Task item:
Where does the string "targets" appear in the records? Copy each line that holds it.

Collected data entries:
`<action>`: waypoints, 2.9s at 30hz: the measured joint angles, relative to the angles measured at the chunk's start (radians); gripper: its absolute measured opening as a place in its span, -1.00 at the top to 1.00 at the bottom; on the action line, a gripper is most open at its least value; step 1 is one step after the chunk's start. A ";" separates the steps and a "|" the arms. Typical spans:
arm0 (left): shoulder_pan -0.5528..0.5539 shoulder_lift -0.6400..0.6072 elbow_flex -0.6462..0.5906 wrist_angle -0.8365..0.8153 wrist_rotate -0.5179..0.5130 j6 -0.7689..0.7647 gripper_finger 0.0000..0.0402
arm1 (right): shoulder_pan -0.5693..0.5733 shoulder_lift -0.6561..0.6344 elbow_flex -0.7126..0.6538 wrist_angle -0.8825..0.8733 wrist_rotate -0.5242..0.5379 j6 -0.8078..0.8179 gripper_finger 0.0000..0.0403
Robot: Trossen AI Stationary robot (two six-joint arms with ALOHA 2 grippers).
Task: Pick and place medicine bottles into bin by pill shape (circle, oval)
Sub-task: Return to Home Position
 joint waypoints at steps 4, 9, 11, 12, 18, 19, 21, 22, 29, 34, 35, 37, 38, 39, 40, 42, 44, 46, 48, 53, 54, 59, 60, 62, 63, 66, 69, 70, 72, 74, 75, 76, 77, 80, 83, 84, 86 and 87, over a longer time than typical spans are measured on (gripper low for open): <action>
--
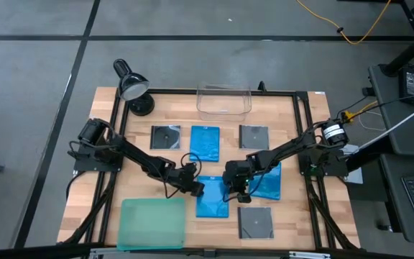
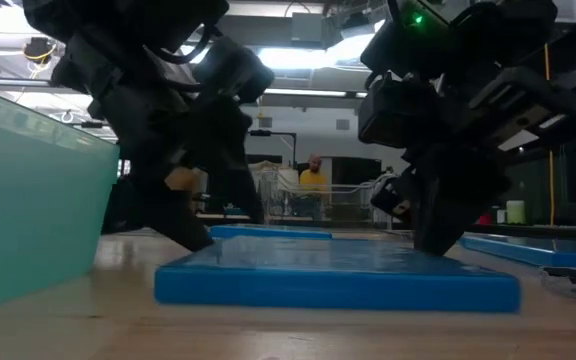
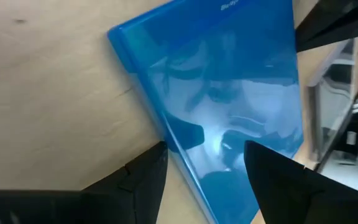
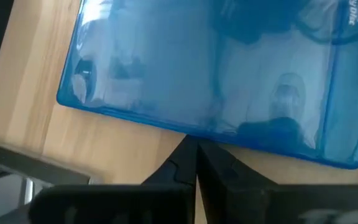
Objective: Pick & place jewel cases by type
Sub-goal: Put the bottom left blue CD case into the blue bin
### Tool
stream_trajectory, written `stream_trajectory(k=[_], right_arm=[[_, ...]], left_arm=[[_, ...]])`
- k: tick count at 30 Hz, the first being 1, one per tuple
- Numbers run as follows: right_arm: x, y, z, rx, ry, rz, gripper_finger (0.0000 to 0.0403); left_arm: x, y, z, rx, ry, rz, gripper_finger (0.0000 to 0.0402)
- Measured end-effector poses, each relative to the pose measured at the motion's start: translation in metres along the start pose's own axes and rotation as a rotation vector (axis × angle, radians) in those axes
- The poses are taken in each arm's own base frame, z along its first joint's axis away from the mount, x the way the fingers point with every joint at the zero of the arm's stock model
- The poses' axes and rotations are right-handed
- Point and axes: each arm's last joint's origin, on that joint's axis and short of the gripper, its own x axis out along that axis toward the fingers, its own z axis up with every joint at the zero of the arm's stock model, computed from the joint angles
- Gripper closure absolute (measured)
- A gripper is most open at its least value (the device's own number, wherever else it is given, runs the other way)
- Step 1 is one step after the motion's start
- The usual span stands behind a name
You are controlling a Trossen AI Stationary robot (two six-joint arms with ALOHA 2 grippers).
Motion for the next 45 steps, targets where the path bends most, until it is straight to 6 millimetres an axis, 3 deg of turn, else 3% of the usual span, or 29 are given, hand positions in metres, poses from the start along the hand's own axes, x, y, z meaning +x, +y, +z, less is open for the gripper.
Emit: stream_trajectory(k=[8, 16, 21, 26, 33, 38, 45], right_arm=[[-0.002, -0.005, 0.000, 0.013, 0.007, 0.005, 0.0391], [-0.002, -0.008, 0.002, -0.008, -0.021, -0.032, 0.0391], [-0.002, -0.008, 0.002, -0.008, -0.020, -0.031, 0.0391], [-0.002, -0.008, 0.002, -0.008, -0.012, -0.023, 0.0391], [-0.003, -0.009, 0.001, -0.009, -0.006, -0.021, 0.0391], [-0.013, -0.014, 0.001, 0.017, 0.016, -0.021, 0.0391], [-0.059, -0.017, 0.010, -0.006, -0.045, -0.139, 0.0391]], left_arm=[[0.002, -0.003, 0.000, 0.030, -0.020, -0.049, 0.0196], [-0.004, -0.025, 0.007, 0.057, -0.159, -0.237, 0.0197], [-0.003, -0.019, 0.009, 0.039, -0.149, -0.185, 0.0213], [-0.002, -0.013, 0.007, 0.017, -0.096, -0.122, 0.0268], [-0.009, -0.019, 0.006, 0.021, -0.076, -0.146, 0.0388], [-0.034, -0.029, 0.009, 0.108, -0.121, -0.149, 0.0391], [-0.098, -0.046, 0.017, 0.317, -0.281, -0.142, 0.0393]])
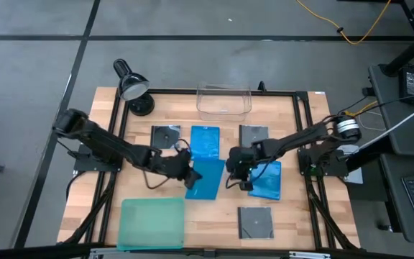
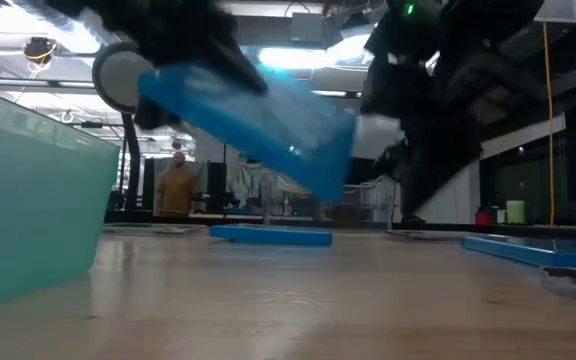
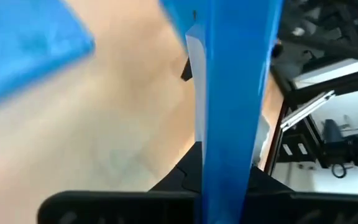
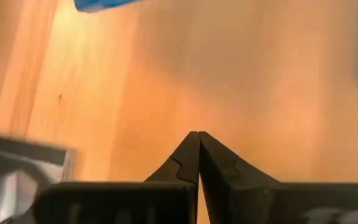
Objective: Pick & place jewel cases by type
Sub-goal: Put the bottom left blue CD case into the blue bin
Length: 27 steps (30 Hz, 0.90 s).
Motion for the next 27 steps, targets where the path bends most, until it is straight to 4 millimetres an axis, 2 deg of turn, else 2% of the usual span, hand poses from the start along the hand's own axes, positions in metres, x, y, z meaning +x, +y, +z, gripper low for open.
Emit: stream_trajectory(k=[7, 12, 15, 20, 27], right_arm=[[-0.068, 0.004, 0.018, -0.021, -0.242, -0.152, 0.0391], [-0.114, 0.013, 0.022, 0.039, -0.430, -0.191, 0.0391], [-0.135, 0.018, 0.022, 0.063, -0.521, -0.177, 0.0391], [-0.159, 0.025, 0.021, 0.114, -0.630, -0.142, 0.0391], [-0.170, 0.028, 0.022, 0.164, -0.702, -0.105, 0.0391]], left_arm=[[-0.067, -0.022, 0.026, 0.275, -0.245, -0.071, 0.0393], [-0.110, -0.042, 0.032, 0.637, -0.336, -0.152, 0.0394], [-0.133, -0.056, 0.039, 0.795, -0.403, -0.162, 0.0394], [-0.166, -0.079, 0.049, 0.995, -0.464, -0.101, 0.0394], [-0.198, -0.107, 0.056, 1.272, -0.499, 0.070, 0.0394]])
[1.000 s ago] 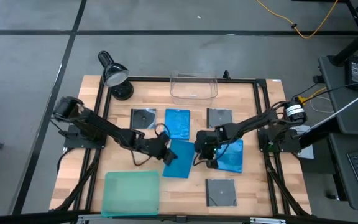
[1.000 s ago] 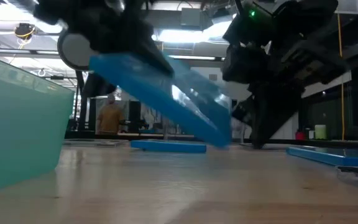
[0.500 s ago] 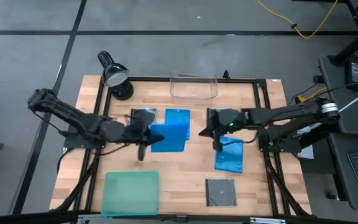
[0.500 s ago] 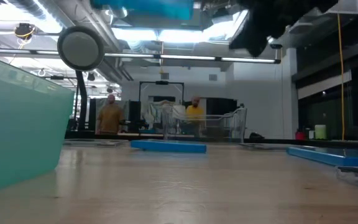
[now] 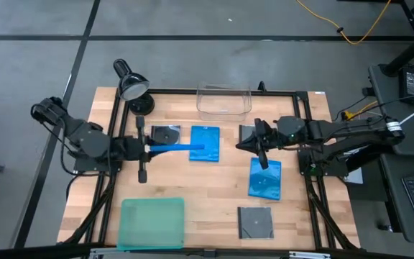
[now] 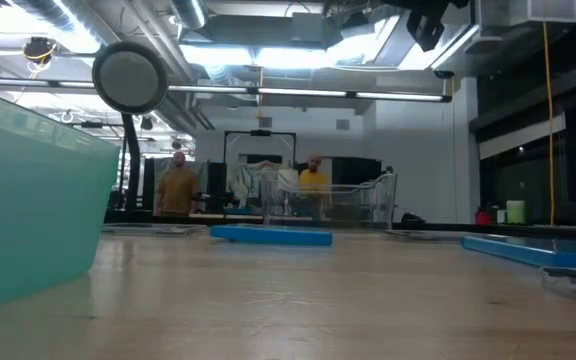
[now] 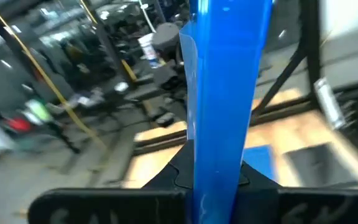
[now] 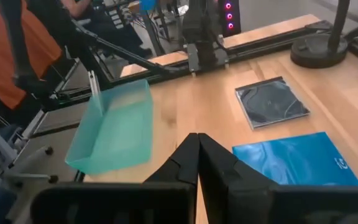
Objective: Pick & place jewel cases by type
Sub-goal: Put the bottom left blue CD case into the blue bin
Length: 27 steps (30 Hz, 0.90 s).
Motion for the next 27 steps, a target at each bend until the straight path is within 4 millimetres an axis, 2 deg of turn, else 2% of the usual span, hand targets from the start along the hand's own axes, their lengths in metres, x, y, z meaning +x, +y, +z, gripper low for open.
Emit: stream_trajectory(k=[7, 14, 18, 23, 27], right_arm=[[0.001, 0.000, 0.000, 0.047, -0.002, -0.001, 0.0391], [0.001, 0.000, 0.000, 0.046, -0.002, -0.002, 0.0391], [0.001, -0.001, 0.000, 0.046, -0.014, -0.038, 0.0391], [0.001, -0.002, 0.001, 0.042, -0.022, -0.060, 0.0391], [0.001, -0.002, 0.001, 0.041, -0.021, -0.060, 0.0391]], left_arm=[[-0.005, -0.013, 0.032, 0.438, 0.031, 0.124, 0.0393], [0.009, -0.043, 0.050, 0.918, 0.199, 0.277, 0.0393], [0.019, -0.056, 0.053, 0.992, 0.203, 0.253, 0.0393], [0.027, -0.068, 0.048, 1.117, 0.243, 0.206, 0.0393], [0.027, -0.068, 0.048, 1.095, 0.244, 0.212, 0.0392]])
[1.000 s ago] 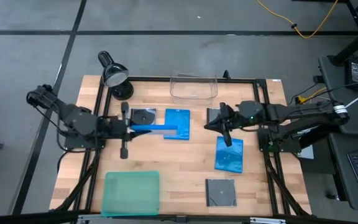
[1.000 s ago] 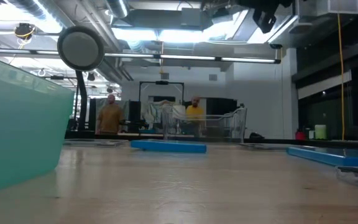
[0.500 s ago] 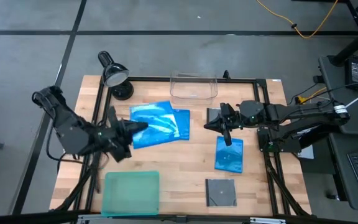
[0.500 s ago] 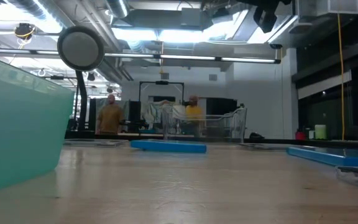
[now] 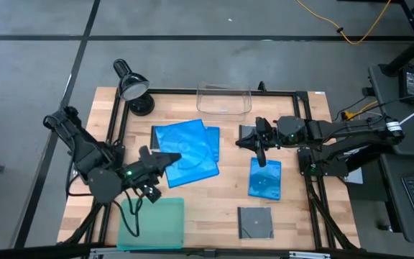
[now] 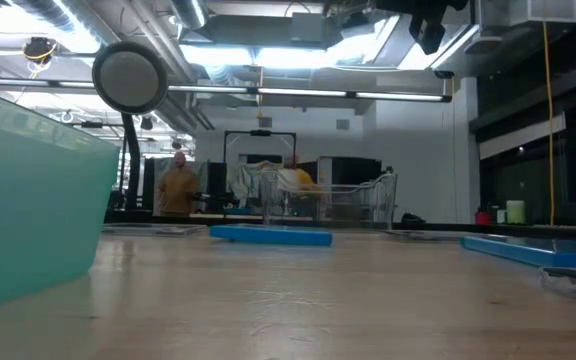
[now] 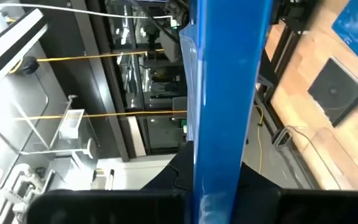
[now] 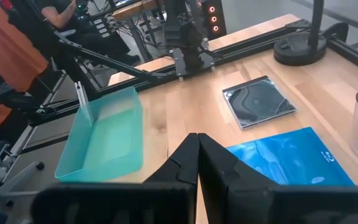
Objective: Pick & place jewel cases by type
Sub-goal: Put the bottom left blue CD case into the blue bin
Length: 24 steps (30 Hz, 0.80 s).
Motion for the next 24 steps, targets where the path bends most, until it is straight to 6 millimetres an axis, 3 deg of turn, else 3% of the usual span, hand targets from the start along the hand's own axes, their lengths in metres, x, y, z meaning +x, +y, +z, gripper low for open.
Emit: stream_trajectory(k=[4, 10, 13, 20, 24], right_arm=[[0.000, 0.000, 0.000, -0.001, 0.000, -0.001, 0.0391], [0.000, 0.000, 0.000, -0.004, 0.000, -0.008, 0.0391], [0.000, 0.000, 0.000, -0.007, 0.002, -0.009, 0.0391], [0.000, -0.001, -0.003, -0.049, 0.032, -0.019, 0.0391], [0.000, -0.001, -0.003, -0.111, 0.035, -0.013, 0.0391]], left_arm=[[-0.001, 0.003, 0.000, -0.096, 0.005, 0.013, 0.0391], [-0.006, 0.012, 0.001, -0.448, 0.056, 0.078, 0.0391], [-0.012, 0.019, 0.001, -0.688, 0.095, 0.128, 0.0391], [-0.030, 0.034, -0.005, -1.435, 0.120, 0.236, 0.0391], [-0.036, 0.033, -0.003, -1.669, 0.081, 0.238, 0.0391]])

Solved problem:
Motion for the next 45 steps, targets where the path bends most, until it is straight to 6 millimetres an axis, 3 deg of turn, else 3% of the usual span, or 29 are given, hand positions in metres, poses from the start along the hand's own axes, x, y, z meaning +x, +y, +z, less is open for the gripper.
Motion for the next 27 steps, targets where the path bends most, until it is straight to 4 millimetres an axis, 2 deg of turn, else 2% of the usual span, hand poses from the start along the hand's own axes, positions in metres, x, y, z meaning +x, +y, +z, gripper low for open.
Motion for the next 27 steps, a target at each bend until the straight path is within 4 millimetres an axis, 2 deg of turn, else 2% of the usual span, hand targets from the start along the hand's own axes, their lengths in metres, x, y, z meaning +x, +y, +z, gripper low for open.
Motion for the next 24 steps, targets where the path bends most, until it is straight to 6 millimetres an axis, 3 deg of turn, else 3% of the usual span, hand targets from the start along the hand's own axes, their lengths in metres, x, y, z meaning +x, +y, +z, gripper low for open.

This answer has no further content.